- [WHAT YOU WILL DO] Output each line of the listing exactly, though pictures are not to appear.
<<<<
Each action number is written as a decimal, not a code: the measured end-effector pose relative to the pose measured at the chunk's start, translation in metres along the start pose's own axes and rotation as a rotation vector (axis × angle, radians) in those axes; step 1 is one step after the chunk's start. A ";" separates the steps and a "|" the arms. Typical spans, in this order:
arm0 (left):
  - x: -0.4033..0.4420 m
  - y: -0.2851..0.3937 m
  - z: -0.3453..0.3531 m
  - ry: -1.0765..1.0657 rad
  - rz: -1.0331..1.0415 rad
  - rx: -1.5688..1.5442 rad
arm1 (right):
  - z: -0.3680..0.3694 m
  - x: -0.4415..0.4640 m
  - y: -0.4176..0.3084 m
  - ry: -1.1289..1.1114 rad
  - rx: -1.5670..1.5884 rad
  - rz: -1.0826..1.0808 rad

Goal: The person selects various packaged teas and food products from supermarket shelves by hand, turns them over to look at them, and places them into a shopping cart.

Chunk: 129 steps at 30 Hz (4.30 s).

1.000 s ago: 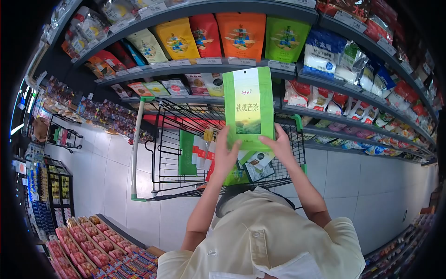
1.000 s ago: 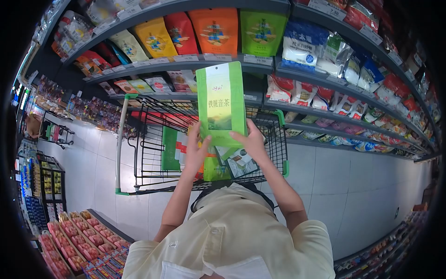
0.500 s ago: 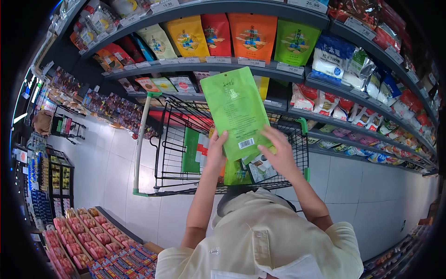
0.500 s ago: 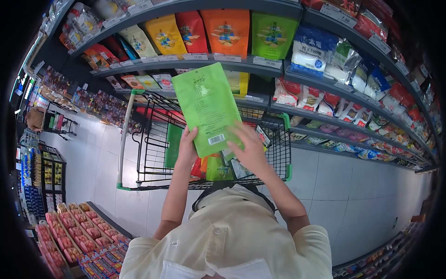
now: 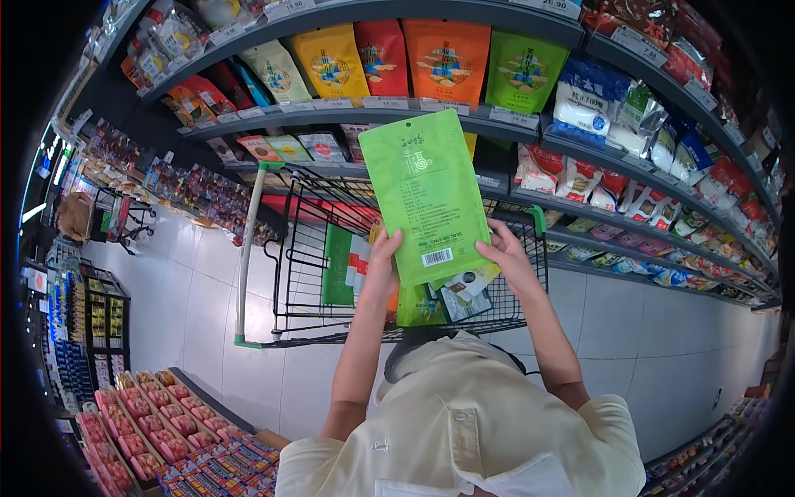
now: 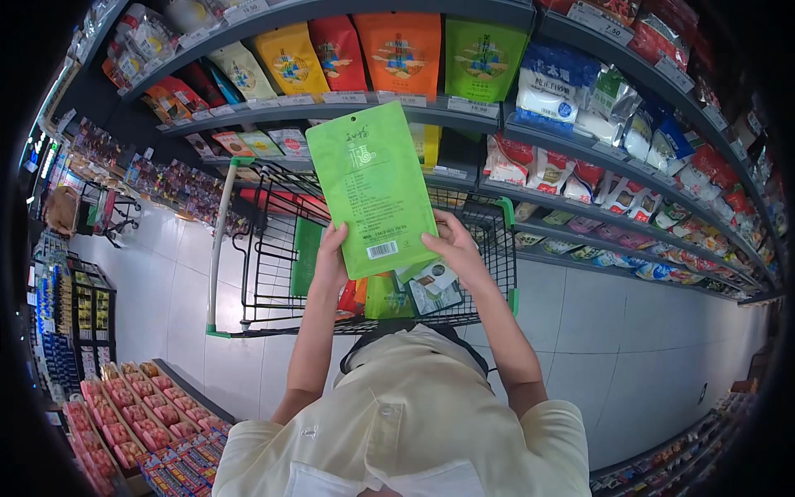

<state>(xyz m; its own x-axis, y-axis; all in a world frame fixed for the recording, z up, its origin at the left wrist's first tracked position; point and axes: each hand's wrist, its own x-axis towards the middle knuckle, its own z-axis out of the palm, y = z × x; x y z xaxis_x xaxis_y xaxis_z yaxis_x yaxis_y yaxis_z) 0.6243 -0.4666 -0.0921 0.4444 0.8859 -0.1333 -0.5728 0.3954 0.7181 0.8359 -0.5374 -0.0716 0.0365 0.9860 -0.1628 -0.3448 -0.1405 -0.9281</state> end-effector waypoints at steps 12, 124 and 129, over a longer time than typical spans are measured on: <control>0.005 0.000 -0.002 0.169 -0.185 0.037 | -0.007 0.010 0.010 0.078 -0.004 0.222; 0.032 -0.042 0.042 0.130 0.163 0.594 | -0.061 0.033 -0.070 0.041 -0.421 -0.217; 0.025 -0.015 0.062 0.268 0.184 0.518 | -0.037 0.014 -0.026 -0.048 -0.282 -0.099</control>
<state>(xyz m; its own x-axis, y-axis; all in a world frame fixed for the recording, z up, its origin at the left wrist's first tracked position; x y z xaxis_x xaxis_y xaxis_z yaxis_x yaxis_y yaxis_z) 0.6868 -0.4656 -0.0632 0.1427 0.9853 -0.0940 -0.1840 0.1198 0.9756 0.8801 -0.5231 -0.0621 0.0102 0.9983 -0.0575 -0.0672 -0.0567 -0.9961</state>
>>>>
- [REPLY]
Each action number is written as a decimal, not a code: the measured end-effector pose relative to the pose measured at the chunk's start, translation in metres along the start pose's own axes and rotation as a rotation vector (axis × angle, radians) in those axes; step 1 is one step after the chunk's start. A ";" separates the steps and a "|" the arms. Typical spans, in this order:
arm0 (left):
  - x: -0.4033..0.4420 m
  - y: -0.2851..0.3937 m
  - z: -0.3453..0.3531 m
  - ry: -1.0765..1.0657 rad
  - rz: -1.0331..1.0415 rad
  - rx: -1.5688..1.5442 rad
arm1 (right):
  - z: -0.3680..0.3694 m
  - x: -0.4415..0.4640 m
  - y: -0.4176..0.3084 m
  - ry: -1.1289..1.1114 rad
  - rx: -1.5670..1.5884 rad
  - rz: -1.0826..1.0808 rad

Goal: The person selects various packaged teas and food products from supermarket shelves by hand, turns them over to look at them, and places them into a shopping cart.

Chunk: 129 steps at 30 Hz (4.30 s).

1.000 s ago: 
1.000 s ago: 
0.500 s ago: 
0.500 s ago: 
now: 
now: 

<state>(xyz m; its own x-axis, y-axis; all in a world frame fixed for the recording, z up, its origin at the left wrist's first tracked position; point and axes: each hand's wrist, its own x-axis towards the middle knuckle, its own z-axis out of the palm, y = z × x; x y z xaxis_x xaxis_y xaxis_z yaxis_x yaxis_y yaxis_z) 0.6243 -0.4666 -0.0921 0.4444 0.8859 -0.1333 -0.5728 0.3954 0.7181 0.8359 -0.5374 -0.0716 0.0365 0.9860 -0.1628 -0.3448 -0.1405 -0.9281</state> end-effector waypoints at steps 12, 124 and 129, over a longer time than typical spans are measured on: <control>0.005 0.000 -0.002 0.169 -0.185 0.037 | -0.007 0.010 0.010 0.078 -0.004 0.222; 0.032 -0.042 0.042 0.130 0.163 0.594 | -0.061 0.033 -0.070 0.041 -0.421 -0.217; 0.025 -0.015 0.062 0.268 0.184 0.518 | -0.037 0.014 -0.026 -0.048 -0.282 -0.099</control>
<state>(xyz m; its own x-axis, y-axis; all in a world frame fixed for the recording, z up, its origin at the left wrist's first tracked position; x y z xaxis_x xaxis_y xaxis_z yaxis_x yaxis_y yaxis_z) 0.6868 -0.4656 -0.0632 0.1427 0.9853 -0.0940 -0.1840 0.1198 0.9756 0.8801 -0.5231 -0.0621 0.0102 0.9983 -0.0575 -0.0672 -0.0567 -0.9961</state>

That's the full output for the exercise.